"You can be of great use, if you care to be," answered Carter. "A barrister must be procured to defend them, witnesses must be found, money procured (and here he cast a side-glance at my plate), and some one ought to interview the comrades in Holloway, and take some food to the poor fellows."

"I am quite willing to do my best in all these matters," I answered enthusiastically.

Carter stayed some little while longer instructing me in the various things I was to do, and then left me, retiring presumably to his double bed again, for I saw no more of him till long after the trial was over. He had handed the work over to me, and doubtless felt that so far as he was personally concerned his responsibilities were at an end.

As soon as the morning papers arrived I scanned them eagerly and from them learned further particulars of the arrest. A widespread conspiracy was suspected, the object of which was to blow up the West End of London, and leaders were devoted to the denunciation of the Anarchists and their infamous teachings. Explosives, it was alleged, had been found in the possession of the arrested men, "evidently destined to carry into effect the deadly work which was only stopped by the hand of God in Queen's Park three weeks ago."

Having disposed of a hasty breakfast, I left the house, and my morning was spent in places which were new and strange to me—Holloway Jail, the Old Jewry, and the Middle Temple. Holloway Prison was my first destination, for before any other steps could be taken it was necessary to ascertain what views the prisoners themselves held as to the course to be adopted in their defence.

I awaited my turn in the prison waiting-room along with a motley crowd of other visitors—burglars' and forgers' wives, pickpockets' mates, and the mother of a notorious murderer among others. Their language was not very choice when addressing the jailers, but sympathetic enough when talking among themselves and inquiring of one another, "What's your man up for?" or, "How did your mate get copped?" I felt painfully conscious of the tameness of my reply: "It's a friend: incitement to murder." How far more respectable murder itself would have sounded in the midst of such superior crime!

One burglar's spouse confided to me that her husband had been "at it for years, but this was the first time he'd been copped:" which latter incident she seemed to consider an unpardonable infringement of the privileges and rights of citizenship. She was a bright buxom little woman and had evidently flourished on his plunder.

In striking contrast to the burglar's wife, I noticed the daughter of a would-be suicide, a tall, beautiful girl, who formed a pathetic contrast to her surroundings. Her unfortunate father—an unsuccessful musician—had succumbed in the struggle for an honest life, and the cares of a large family had driven him to desperation. As I gazed at the poor girl with her tear-swollen eyes and noted her extreme thinness and the shabbiness of her well-worn clothes, and as, from her, my eyes turned to the cheerful burglar's wife, I meditated on the superiority of virtue over dishonesty—especially in the reward accorded to it.

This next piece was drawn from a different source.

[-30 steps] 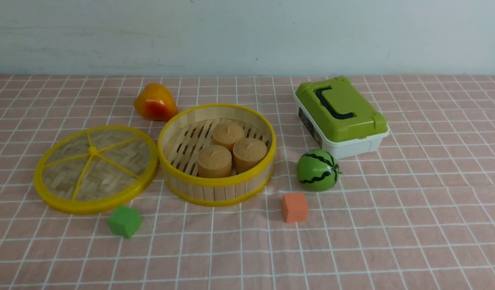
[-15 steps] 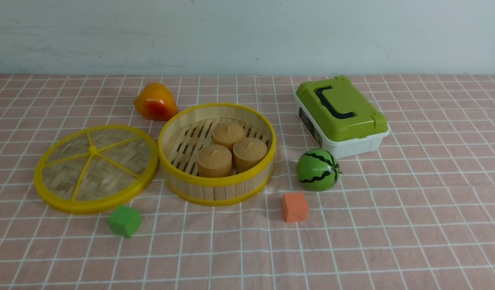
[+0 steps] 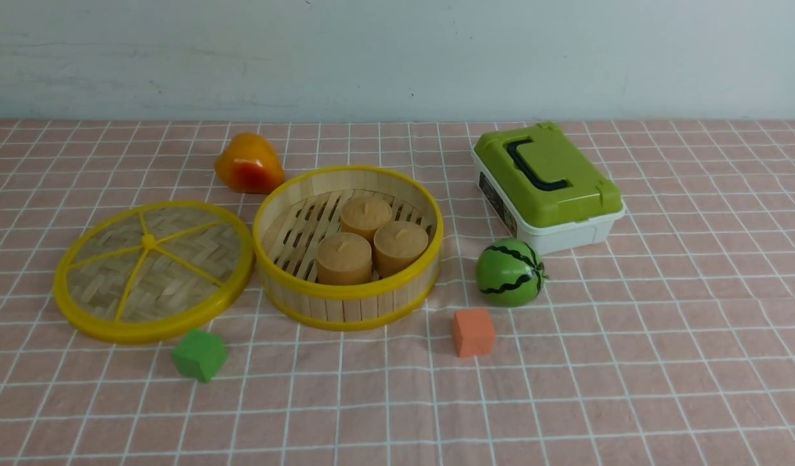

At last, having stated my name, the name of my prisoner, the relationship or lack of relationship between us, and declared my non-connection with the case, and having received a tin number in return for this information, I was ushered through various passages and apartments into a kind of dark cage, separated by a narrow passage from a still darker one, in the depths of which I perceived my Anarchist, O'Flynn, as soon as my eyes had grown accustomed to the darkness. I had several questions to ask him during the few minutes at our disposal, and conversation was anything but easy; for on all sides of me other prisoners and their relatives were talking, weeping, arguing, disputing, and shouting one another down with all their might and lungs.

Two things struck me in Holloway Prison on this my first visit to such a place. Firstly, the outward cleanliness, and I might almost say pleasantness, of the place; and secondly, the illogical nature of the law which treats the unconvicted men, who in its eyes are consequently innocent, like convicted criminals. Nothing could be more uncomfortable and unattractive than the conditions under which the detained men are allowed to see their relatives; no privacy of any sort is allowed them, the time allotted is of the briefest, and only one visitor a day is permitted to pass. The censorship over books allowed is very strict and hopelessly stupid, and altogether everything is made as uncomfortable as possible for those under detention.